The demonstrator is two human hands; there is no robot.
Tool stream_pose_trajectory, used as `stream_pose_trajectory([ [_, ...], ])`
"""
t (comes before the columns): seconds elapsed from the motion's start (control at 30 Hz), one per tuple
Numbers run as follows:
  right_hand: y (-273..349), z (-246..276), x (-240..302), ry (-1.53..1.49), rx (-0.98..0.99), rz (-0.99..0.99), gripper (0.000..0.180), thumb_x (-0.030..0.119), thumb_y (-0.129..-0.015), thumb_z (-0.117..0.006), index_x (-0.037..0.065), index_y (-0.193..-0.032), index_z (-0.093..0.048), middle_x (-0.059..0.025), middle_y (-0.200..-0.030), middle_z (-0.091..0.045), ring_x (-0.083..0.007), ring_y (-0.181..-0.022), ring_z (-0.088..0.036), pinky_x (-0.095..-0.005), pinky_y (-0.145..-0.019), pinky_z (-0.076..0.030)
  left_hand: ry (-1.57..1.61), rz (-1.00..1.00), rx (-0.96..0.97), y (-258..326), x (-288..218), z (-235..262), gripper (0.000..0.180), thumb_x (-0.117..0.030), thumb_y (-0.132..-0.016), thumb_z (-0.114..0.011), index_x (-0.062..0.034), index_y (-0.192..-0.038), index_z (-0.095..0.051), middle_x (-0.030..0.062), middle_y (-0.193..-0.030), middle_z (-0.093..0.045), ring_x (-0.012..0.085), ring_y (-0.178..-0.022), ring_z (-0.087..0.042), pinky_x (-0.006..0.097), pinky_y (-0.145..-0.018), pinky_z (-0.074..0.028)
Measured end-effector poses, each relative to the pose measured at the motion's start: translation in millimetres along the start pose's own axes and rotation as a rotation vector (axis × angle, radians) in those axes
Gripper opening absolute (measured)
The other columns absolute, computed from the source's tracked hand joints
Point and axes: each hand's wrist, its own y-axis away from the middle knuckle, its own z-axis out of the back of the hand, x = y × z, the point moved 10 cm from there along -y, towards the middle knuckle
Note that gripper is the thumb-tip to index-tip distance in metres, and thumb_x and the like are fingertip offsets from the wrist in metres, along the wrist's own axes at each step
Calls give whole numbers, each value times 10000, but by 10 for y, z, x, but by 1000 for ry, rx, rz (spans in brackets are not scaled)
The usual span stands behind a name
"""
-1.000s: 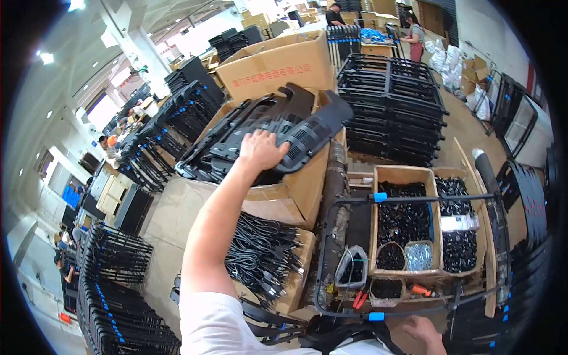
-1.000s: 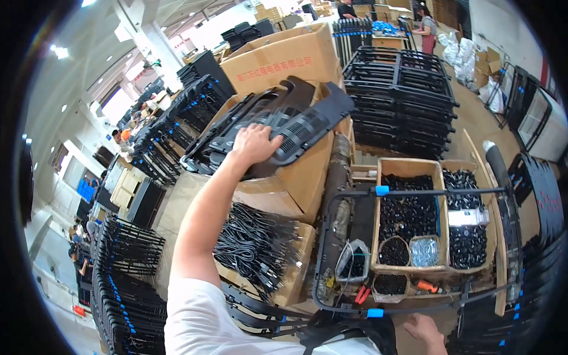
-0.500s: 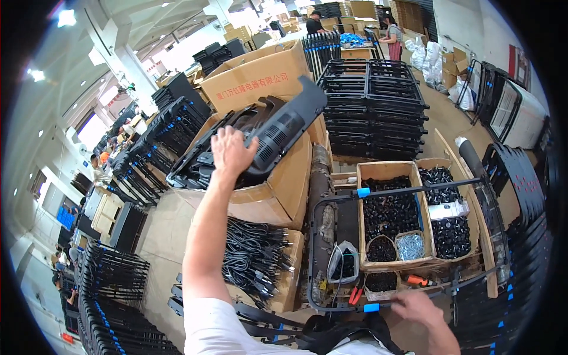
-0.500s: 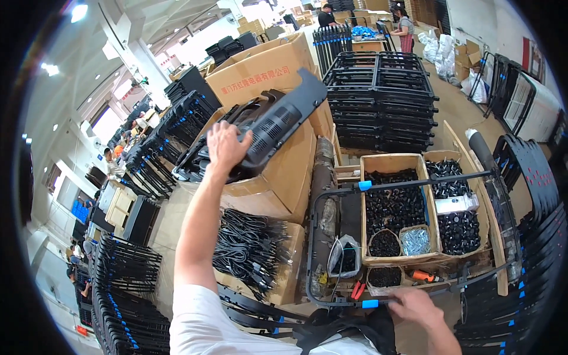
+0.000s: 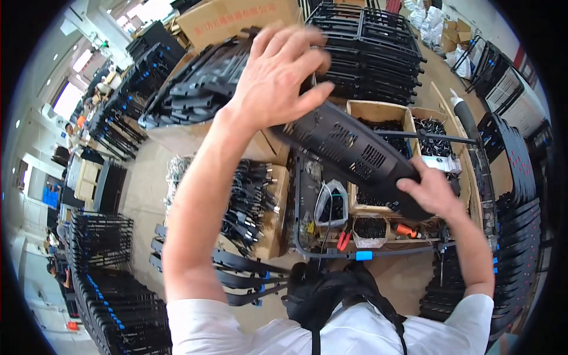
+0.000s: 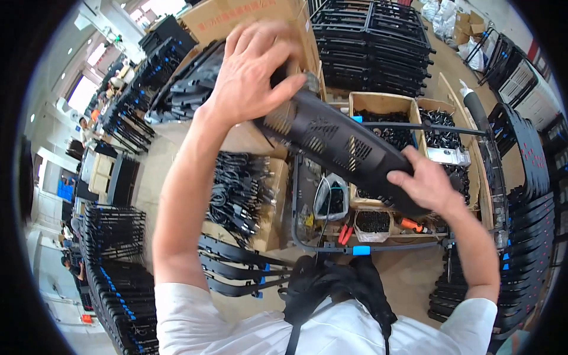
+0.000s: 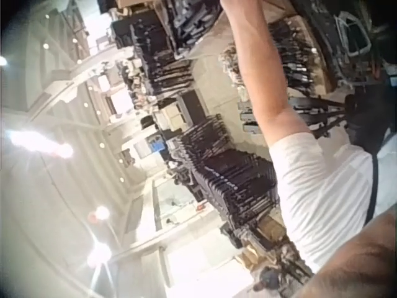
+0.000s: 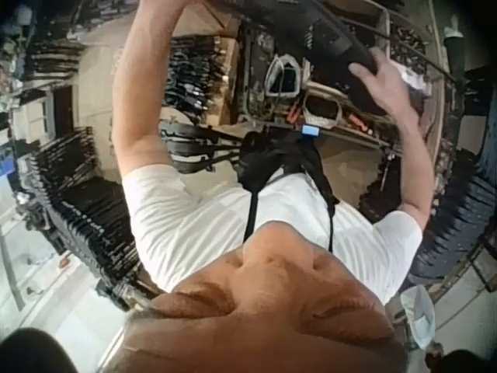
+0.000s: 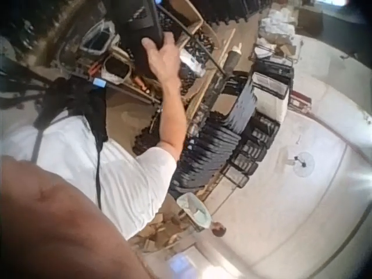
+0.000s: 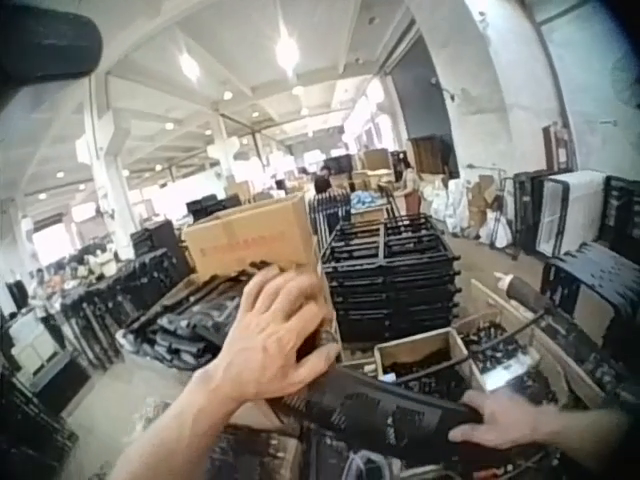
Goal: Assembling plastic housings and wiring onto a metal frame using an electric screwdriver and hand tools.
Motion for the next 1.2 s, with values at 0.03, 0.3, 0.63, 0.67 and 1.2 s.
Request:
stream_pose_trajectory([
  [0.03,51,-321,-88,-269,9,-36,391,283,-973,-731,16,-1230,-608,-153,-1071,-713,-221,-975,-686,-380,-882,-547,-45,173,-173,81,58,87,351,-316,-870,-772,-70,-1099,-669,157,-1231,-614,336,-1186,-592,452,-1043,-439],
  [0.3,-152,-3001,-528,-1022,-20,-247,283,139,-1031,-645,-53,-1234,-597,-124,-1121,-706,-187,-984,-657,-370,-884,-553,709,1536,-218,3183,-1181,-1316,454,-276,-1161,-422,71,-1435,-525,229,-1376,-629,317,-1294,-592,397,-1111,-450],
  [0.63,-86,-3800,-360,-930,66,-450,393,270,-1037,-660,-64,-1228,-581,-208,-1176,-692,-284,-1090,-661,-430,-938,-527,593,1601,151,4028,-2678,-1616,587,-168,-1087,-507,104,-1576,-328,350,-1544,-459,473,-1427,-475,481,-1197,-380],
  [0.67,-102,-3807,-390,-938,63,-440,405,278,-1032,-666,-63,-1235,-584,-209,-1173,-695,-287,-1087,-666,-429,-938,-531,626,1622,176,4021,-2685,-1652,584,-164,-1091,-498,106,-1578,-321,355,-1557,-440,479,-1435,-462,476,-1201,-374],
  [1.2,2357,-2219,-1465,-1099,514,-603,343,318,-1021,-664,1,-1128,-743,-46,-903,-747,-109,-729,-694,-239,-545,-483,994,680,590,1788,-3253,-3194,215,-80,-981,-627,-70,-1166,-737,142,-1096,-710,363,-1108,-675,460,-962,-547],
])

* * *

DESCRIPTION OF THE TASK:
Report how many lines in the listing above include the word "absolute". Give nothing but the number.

EXERCISE RESPONSE:
2